## TASK DETAILS:
From the listing below, return each line that includes "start".

## DATASET EXTRACT:
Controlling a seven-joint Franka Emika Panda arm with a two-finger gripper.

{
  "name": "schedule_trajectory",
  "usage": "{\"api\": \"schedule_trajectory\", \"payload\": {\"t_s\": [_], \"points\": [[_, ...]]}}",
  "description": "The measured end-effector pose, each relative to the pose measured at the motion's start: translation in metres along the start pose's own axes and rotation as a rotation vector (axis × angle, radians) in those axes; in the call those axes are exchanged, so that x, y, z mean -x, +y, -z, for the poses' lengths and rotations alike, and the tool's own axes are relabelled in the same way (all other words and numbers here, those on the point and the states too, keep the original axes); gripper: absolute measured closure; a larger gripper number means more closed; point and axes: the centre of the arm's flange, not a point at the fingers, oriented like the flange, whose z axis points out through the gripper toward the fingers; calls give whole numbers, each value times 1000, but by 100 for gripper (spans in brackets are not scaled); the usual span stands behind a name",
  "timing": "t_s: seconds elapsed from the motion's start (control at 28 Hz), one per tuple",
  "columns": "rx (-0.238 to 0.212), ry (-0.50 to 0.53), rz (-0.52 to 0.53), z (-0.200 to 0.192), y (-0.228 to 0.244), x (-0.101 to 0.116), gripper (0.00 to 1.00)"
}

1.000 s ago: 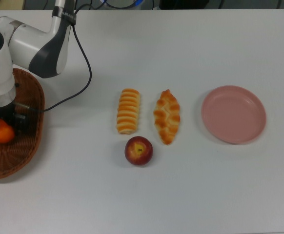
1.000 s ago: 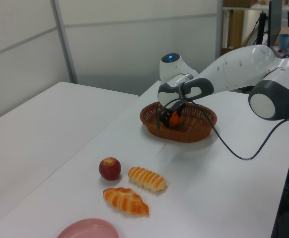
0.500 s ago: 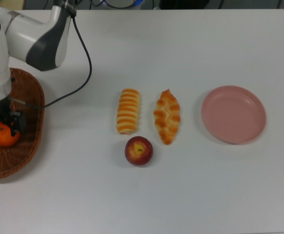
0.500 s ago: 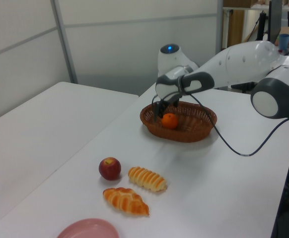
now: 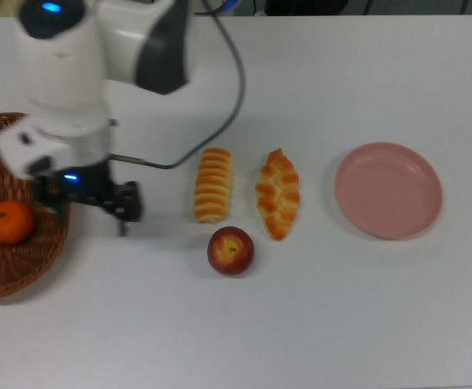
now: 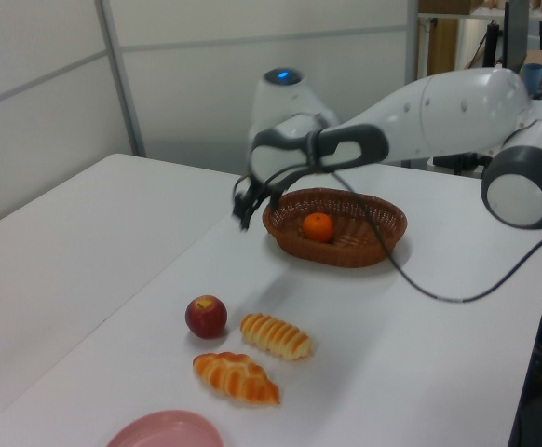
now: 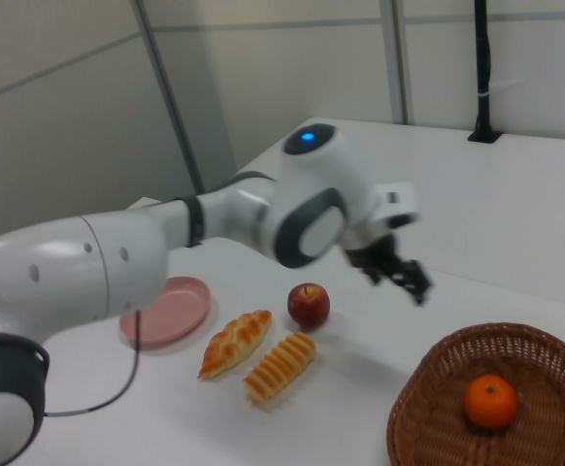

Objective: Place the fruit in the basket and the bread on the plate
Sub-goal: 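Move the gripper to the striped bread roll and lower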

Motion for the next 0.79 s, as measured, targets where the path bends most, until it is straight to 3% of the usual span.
{"api": "schedule_trajectory", "payload": {"t_s": [0.25,0.46,0.79], "points": [[-27,-181,117,-16,-92,32,0],[-25,-291,173,-24,-127,54,0],[38,-411,268,-62,-161,91,0]]}}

## TASK RESULT:
  "description": "The measured end-effector pose, each relative to the pose measured at the motion's start: translation in metres along the start pose's own axes and rotation as a rotation vector (axis × angle, radians) in those axes; in the call those axes are exchanged, so that x, y, z mean -x, +y, -z, for the poses' lengths and rotations alike, and the tool's own axes are relabelled in the same way (all other words and numbers here, those on the point and the states too, keep the original axes); gripper: absolute measured closure; a larger gripper number means more closed; point and axes: the centre of the arm's flange, not a point at the fingers, oriented like the flange, whose z axis points out through the gripper toward the fingers; calls give whole numbers, each value times 1000, but by 100 for gripper (spans in brackets are not scaled); the usual span stands behind a name",
  "timing": "t_s: seconds elapsed from the motion's start (control at 28 Hz), one per tuple",

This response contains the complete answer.